Task item: Using the listing below, set down exactly the lines starting at the line that contains "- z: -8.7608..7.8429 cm" and ending at the line that contains "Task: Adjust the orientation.", both included, and no others.

Source material:
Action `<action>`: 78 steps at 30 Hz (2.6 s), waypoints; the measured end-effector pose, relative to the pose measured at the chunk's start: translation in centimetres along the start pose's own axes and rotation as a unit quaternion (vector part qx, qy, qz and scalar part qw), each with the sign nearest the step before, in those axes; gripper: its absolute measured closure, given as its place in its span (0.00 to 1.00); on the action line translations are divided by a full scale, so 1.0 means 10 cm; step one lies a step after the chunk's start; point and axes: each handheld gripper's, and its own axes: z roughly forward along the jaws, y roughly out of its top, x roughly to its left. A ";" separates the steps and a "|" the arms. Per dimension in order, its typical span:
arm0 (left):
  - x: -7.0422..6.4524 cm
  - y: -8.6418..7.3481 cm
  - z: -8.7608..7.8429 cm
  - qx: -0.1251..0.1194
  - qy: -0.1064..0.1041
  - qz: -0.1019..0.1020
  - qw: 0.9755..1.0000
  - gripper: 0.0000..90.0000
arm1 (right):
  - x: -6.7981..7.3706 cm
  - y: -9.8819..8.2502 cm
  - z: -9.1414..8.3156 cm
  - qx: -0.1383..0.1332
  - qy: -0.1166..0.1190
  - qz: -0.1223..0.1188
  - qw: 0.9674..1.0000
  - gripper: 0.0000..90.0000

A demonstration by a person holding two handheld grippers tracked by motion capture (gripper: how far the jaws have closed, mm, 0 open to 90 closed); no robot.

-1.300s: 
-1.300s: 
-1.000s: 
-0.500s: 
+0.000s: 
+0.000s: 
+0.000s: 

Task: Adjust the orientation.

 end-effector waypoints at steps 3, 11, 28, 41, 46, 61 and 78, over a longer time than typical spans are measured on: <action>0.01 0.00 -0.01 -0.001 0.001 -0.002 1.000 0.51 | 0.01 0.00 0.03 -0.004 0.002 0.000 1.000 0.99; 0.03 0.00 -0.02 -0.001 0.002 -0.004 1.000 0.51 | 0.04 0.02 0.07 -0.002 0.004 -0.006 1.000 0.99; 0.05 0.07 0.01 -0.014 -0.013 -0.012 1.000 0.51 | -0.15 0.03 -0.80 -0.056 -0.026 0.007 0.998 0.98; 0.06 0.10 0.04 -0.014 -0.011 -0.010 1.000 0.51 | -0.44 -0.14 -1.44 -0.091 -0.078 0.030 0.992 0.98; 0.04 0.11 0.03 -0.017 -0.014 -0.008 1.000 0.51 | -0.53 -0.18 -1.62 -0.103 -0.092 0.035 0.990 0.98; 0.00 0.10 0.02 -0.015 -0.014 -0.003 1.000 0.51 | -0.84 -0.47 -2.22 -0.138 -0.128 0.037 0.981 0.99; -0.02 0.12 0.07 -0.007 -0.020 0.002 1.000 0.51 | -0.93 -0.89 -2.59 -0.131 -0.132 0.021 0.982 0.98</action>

Completed task:
  - z: -8.7608..7.8429 cm
  - qx: -0.1251..0.1194
  - qy: -0.1064..0.1041
  - qz: -0.1019..0.1020
  - qw: 0.9755..1.0000
  - gripper: 0.0000..90.0000
arm1 (right):
  - x: -6.7981..7.3706 cm
  - y: -9.8819..8.2502 cm
  - z: -9.1414..8.3156 cm
  - qx: -0.1383..0.1332
  - qy: -0.1166..0.1190
  - qz: -0.1223..0.1188
  - qw: 0.9674..1.0000
  - gripper: 0.0000..90.0000

A demonstration by a person holding two handheld grippers tracked by motion capture (gripper: how far the jaws have closed, mm, 0 open to 90 closed); no robot.

-1.300s: 
-1.300s: 
-1.000s: 
-0.500s: 
+0.000s: 
+0.000s: 
+0.000s: 

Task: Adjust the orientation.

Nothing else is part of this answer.